THE Minority is mounting pressure on government to publish the report of the Justice Emile Short Commission of Inquiry into the violence that marred the Ayawaso West Wuogon bye-election on January 31, 2019.
According to the caucus, publishing the report will arm Parliament to effectively deliberate on the Vigilantism and Related Offences Bill, 2019 which is currently before the House awaiting consideration.
Admitting that the Bill was intended to end politically related violence through the disbandment of political vigilante groups, the Minority maintained that the Emile Short Commission report ought to influence the content of the 10-clause draft bill.

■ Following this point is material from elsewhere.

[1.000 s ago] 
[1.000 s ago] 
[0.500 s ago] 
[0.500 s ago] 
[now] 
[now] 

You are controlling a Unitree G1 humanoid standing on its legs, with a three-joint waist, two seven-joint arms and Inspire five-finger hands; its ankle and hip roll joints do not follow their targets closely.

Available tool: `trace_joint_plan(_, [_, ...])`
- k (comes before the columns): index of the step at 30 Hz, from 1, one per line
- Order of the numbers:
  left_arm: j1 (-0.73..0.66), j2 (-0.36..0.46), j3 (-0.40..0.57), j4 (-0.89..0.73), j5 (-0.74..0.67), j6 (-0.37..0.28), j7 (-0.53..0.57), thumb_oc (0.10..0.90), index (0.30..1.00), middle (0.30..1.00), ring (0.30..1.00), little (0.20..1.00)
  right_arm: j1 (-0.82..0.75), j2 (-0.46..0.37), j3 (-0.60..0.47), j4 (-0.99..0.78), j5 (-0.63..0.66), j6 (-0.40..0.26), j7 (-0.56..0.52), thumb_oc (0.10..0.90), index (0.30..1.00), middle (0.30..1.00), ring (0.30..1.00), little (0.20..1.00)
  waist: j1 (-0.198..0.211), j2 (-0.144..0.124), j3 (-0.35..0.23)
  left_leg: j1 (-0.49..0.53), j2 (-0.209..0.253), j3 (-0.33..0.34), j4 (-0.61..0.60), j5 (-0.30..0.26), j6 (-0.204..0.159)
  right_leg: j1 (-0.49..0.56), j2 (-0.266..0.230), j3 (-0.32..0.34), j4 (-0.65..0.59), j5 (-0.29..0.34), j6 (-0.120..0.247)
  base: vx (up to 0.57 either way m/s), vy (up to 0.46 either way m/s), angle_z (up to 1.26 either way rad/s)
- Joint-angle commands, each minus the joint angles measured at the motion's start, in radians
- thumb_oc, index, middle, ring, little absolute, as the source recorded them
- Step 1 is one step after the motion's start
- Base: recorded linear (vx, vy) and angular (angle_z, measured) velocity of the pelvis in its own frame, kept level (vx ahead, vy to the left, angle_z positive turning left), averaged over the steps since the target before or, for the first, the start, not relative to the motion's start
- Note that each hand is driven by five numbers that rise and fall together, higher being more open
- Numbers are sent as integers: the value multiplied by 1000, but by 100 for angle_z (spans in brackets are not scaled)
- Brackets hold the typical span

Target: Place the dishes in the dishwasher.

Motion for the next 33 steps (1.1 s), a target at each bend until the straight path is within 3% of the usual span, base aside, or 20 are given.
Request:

“We call on President Akufo-Addo to cause to be published immediately of the Emile Short Commission’s report in furtherance of the work of Parliament, in relation to the passage or otherwise of the Vigilantism and Related Offences Bill,” the Minority said at a press conference in Parliament addressed by James Agalga, the Ranking Member on the Defence and Interior Committee, yesterday.
The Government, through the Attorney General, on April 13 laid the Bill before the House under a certificate of urgency after the Emile Short chaired Commission submitted its report to the President.
According to Mr Agalga, flanged by Ranking Member on the Constitutional, Legal and Parliamentary Affairs Committee, Alhaji Inusah Fuseini and a Deputy Minority Chief Whip, Ibrahim Ahmed, Parliament was set to take the Bill through all legislative processes today.
The above assertion is corroborated by the provisional Order Paper for today which lists the Vigilantism and Related Offences Bill as the only public business to be conducted today.
“Any attempt by the Executive arm of government to stampede Parliament to enact legislation on political party vigilantism without recourse to the Emile Short Commission’s report can only result in the enactment of a half-baked legislation not capable of dealing sufficiently well with the extremely dangerous phenomenon of politically-related violence orchestrated by political vigilante groups in our body politic,” Mr Agalga observed.
Noting that the President was within the constitutional arrangements of six months to publish the report, Mr Agalga, Member of Parliament for Builsa North said “there are compelling reasons why it will be grossly misconceived for the President to seek refuge under the (discretionary powers granted him by the Constitution).
The Emile Short Commission which had a former Inspector General of Police, Patrick Kwarteng Acheampong and law professor, Henrietta Mensah-Bonsu as members, Mr Agalga said deals directly with politically related violence and “necessarily must serve as a source material for Parliament’s review before any legislation on vigilantism can be passed.”
President Akufo-Addo, the Minority said “must uphold the tenets of good governance by publishing the Emile Short Commission’s report given the public interest nature of the issues investigated by the Commission.”
Asked if the Minority was preparing the grounds to boycott the passage of the Bill, Mr Agalga, a former Deputy Minister for the Interior said: “We shall advise ourselves when the time comes.”
The Emile Short Commission was constituted by Vice President Dr Mahamudu Bawumia with the consent of President Akufo-Addo on February 6, 2019 to investigate the gun violence that characterised the by-election which was called following the death of the MP for the area, Emmanuel Kyeremanten Agyarko.
As part of its terms and reference, the Commission was expected to make a full and impartial inquiry into the circumstances of, and establish the facts leading to, the events and associated violence.
The Commission was also mandated to “identify any persons responsible for or who has been involved in the events, associated violence and injury.”